What to produce: Repeat the lines from the line with "the red gift" to the line with "Machine-readable labels follow" in the listing below, keeping both end lines and adding nothing.

== Segment start ==

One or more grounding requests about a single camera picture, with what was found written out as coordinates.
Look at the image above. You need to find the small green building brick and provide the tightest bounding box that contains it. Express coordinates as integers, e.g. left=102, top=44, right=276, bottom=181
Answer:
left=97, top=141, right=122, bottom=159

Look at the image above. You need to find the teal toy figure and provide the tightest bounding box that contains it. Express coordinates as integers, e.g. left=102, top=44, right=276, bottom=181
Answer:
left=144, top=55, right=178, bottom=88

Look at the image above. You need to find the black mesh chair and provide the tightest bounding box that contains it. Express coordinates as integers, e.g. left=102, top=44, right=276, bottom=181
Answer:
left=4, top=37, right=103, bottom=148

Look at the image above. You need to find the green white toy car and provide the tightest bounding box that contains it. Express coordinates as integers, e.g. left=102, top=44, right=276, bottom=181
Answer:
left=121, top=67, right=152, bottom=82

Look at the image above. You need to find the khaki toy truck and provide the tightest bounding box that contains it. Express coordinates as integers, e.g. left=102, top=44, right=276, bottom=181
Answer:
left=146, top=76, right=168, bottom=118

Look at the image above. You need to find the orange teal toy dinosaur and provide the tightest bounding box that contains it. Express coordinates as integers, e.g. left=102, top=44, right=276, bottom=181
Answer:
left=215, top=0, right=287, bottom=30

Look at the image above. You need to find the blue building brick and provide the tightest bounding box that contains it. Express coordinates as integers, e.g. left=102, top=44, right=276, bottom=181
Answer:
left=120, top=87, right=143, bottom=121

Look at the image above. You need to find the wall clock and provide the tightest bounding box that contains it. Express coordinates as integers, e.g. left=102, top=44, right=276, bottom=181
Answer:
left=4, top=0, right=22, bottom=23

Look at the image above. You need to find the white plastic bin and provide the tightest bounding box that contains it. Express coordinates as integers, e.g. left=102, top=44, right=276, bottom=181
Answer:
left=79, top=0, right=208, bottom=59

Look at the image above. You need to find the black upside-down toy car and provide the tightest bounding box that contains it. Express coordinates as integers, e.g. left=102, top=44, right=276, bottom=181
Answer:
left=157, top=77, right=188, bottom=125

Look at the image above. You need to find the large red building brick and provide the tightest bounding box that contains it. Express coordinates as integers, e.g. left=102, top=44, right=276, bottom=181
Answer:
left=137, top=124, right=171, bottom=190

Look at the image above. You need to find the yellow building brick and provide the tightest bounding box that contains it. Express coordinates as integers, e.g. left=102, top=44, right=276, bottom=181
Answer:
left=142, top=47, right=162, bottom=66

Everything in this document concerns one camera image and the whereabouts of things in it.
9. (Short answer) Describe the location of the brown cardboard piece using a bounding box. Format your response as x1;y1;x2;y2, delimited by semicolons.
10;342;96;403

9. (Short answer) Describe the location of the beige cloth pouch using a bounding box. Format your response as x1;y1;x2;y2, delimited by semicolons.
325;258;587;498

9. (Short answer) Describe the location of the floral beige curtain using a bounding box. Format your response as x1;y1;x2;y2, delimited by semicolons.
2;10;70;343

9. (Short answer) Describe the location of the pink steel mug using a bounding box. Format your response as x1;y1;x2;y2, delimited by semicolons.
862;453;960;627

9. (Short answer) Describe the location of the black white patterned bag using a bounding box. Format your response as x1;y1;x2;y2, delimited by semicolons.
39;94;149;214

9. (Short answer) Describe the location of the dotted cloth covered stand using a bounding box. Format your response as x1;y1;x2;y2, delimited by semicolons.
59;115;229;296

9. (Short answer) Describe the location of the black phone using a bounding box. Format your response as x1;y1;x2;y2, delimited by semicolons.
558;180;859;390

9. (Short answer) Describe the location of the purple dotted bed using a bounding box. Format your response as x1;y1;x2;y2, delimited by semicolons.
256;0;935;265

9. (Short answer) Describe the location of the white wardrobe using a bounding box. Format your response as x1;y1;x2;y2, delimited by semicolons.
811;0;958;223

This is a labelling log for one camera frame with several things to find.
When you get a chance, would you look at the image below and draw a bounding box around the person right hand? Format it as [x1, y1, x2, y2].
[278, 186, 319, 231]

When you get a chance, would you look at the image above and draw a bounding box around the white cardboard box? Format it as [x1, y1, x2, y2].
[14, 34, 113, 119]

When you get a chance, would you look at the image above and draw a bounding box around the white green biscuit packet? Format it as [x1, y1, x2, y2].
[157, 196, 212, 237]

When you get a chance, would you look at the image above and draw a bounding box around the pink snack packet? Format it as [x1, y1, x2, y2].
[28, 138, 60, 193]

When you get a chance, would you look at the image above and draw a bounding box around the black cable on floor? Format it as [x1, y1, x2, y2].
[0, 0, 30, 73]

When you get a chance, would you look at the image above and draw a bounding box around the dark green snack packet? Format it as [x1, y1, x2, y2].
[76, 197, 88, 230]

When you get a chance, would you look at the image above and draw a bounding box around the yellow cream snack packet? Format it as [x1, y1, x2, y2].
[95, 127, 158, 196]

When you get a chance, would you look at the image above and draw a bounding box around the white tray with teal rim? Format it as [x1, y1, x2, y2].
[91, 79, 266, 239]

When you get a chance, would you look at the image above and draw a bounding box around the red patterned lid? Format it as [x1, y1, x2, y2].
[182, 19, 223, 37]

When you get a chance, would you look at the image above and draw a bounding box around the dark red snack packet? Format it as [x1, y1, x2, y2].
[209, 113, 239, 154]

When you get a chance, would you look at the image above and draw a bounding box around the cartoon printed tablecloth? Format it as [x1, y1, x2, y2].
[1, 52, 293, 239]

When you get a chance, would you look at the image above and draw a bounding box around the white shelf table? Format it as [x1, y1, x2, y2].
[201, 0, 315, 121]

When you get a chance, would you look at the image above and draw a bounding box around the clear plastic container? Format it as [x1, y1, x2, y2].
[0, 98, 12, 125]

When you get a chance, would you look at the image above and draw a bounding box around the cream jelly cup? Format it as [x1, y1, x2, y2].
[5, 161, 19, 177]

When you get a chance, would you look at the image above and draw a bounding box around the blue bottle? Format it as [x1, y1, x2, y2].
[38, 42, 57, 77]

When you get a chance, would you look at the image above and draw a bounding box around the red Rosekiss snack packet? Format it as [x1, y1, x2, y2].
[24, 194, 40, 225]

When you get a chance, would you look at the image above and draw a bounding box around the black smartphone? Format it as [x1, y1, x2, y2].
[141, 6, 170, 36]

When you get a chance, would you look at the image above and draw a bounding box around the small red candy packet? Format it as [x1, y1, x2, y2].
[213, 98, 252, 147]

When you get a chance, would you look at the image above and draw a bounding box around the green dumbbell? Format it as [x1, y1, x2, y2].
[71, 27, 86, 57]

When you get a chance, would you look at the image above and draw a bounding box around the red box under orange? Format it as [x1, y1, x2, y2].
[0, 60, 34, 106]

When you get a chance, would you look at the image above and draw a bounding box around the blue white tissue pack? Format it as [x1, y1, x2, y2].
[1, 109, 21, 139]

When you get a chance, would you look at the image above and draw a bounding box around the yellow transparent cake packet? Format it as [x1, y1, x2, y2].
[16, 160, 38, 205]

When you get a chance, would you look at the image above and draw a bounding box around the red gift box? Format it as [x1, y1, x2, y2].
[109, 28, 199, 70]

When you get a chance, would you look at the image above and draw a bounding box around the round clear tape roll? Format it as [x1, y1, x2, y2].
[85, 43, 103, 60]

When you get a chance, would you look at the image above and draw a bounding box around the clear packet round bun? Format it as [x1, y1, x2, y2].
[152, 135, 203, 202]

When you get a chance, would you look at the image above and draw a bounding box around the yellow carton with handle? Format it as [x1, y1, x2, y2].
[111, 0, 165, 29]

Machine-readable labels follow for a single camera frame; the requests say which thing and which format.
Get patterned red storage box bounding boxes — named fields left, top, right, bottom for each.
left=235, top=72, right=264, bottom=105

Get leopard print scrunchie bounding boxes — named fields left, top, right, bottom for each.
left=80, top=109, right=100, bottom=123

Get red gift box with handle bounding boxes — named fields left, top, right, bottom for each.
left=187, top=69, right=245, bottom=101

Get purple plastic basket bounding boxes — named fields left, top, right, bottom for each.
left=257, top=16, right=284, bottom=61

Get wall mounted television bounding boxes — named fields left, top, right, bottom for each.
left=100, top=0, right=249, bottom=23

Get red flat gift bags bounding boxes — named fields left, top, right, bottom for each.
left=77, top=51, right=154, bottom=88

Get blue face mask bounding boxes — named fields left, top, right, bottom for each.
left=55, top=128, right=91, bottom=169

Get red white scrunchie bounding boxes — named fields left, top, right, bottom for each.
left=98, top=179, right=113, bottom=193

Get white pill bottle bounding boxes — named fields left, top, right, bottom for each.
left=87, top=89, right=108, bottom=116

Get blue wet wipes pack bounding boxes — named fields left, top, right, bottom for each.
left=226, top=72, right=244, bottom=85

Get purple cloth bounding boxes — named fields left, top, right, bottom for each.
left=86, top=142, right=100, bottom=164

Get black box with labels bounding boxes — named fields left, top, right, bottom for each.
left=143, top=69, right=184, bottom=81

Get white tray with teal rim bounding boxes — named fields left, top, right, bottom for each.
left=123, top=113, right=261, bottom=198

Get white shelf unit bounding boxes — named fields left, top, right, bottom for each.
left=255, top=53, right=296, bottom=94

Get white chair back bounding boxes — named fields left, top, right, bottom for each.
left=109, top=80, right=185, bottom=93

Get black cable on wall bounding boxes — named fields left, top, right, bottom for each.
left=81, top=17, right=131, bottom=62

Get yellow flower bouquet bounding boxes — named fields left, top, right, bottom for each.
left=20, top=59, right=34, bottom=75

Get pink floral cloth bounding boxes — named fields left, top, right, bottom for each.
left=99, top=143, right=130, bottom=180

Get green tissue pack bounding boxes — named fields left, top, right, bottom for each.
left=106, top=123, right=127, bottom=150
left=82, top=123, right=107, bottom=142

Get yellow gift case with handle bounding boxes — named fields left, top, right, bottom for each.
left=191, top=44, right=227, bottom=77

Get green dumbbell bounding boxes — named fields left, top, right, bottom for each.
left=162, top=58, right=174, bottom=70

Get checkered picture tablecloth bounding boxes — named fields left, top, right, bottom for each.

== Segment end ==

Task answer:
When you get a chance, would you look at the image above and draw a bounding box around the red gift box? Format it as [x1, y1, x2, y2].
[109, 28, 199, 70]

When you get a chance, would you look at the image above and draw a bounding box around the round clear tape roll? Format it as [x1, y1, x2, y2].
[85, 43, 103, 60]

When you get a chance, would you look at the image above and draw a bounding box around the clear packet round bun? Format it as [x1, y1, x2, y2].
[152, 135, 203, 202]

When you get a chance, would you look at the image above and draw a bounding box around the yellow carton with handle? Format it as [x1, y1, x2, y2].
[111, 0, 165, 29]

Machine-readable labels follow for a single camera frame; the requests say which thing and which format.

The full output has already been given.